Lewis details the skills she enlists into her teacher education students regarding play: “To ensure my teacher candidates know and understand how to apply these practices to their future classrooms, we often talk about what they experience in class, we they see in their clinical practice, and what is present and lacking in both settings. I ask that they become critical consumers of the instructional practices they experience as learner in their methods courses and as observers in their clinical placements.  The assignments I task them with require them to connect theory to practice by identifying, for example, how play results in positive academic outcomes.  I then require that they incorporate what they learn to be “best practices” supported by what we know and understand about how children learn into their lesson plans.” Ryan adds, “We teach our students in and through practice in our partner districts.
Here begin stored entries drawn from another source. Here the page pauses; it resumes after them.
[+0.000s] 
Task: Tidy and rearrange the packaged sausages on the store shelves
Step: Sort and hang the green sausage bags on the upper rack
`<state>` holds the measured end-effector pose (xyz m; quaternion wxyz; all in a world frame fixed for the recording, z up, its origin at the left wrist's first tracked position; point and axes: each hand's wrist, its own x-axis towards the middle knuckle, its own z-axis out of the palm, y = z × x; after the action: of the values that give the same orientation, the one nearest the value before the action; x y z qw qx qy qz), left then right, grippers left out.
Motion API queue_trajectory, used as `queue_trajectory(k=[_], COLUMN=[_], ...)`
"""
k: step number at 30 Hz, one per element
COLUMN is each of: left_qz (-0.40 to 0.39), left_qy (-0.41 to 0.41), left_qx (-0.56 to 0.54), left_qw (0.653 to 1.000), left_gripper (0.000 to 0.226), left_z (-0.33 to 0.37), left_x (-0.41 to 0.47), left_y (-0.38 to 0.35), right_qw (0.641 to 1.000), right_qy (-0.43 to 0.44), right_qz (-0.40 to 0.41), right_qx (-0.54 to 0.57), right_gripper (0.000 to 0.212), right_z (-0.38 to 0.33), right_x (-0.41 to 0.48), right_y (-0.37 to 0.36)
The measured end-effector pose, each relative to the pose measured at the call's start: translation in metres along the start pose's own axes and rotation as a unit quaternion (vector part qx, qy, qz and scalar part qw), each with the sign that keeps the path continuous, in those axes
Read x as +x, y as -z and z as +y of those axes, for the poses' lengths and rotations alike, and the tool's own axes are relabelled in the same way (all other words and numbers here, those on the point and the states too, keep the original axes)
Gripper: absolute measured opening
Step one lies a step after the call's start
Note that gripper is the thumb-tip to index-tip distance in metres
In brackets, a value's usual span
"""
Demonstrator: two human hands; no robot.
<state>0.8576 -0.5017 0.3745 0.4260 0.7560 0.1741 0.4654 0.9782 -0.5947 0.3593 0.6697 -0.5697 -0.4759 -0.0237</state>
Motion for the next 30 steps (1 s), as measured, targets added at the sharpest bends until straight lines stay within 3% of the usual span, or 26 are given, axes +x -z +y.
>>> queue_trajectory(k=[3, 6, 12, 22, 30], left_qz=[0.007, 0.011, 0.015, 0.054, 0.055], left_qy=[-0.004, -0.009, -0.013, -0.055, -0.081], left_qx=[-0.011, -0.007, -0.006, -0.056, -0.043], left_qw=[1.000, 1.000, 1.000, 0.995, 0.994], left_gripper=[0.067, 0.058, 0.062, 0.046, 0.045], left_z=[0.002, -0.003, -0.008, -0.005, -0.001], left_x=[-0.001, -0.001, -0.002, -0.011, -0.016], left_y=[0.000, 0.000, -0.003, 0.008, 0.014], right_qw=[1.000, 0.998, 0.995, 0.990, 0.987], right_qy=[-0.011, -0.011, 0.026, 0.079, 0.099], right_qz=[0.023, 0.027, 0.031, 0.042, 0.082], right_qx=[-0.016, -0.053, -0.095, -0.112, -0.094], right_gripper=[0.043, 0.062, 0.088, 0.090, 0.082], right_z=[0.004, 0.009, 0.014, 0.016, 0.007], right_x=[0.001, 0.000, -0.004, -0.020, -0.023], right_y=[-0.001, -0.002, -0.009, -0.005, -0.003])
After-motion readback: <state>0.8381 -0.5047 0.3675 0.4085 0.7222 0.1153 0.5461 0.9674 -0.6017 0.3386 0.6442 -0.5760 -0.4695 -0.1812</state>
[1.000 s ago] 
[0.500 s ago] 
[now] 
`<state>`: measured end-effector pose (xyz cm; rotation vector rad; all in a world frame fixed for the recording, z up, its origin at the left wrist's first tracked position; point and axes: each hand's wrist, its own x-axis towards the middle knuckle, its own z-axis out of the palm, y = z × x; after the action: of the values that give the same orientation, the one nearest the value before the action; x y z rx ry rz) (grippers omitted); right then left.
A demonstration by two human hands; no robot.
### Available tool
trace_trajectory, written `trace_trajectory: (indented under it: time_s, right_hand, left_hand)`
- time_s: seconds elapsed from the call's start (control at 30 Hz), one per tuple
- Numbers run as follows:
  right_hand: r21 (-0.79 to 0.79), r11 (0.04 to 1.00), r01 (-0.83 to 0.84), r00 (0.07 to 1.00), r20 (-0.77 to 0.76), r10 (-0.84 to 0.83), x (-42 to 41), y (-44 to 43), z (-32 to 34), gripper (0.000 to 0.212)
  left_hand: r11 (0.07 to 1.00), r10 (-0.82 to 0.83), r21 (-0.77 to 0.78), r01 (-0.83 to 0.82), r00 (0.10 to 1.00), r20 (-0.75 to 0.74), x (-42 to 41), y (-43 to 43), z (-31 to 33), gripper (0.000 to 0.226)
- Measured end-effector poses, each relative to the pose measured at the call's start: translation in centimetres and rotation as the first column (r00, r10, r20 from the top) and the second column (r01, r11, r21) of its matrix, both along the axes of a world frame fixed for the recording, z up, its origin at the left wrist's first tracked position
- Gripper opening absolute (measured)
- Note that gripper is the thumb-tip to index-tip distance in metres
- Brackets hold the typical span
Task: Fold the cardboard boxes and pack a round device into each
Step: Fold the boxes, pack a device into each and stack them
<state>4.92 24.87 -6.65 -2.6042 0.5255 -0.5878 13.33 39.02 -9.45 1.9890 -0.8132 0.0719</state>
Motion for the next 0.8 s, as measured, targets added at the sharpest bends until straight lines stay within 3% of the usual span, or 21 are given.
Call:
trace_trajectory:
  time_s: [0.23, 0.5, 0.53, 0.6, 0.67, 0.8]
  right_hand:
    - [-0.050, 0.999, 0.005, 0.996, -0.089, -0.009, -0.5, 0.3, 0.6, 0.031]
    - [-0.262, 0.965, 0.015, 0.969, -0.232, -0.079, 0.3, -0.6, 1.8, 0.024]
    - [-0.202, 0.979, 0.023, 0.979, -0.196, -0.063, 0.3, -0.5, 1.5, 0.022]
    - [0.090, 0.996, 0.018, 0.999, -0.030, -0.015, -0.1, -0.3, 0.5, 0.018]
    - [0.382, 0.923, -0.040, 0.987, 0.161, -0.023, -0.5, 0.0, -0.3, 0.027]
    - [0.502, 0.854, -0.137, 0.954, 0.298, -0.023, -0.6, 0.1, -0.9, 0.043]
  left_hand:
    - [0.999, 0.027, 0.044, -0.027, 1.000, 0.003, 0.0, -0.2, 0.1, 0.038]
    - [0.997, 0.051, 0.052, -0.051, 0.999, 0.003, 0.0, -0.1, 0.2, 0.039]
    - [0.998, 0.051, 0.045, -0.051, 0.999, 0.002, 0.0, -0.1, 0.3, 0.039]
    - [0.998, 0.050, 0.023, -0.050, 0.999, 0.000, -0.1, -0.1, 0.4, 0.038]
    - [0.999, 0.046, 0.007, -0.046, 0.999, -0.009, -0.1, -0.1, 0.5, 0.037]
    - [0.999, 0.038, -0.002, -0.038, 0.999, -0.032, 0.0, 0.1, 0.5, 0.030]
This means from day 1 students are learning by working with kids. We also emphasize social justice and equity in our work with students so that they learn how schools often reproduce inequities and what they can do to stop this from happening. Our students are also taught how to teach children by using inquiry and encouraging kids to work together to learn and apply subject matter.”

Hornbeck ends with the following thought: “Many would argue that play is fundamentally important for learning the types of skills necessary to succeed in the 21st century, such as problem solving, collaboration, and creativity. There is no reason that lessons cannot include opportunities for playful, motivating and self-directed learning at all grade levels. This, however, requires colleges and universities as well as local schools to invest in providing teachers with the type of training they need to organize their instruction in this way. This includes teaching new educators about the research around play, providing them with opportunities to observe in classrooms of experienced and successful teachers who have incorporated these techniques into their daily pedagogy and providing them with ongoing professional development opportunities or supports such as instructional coaching.”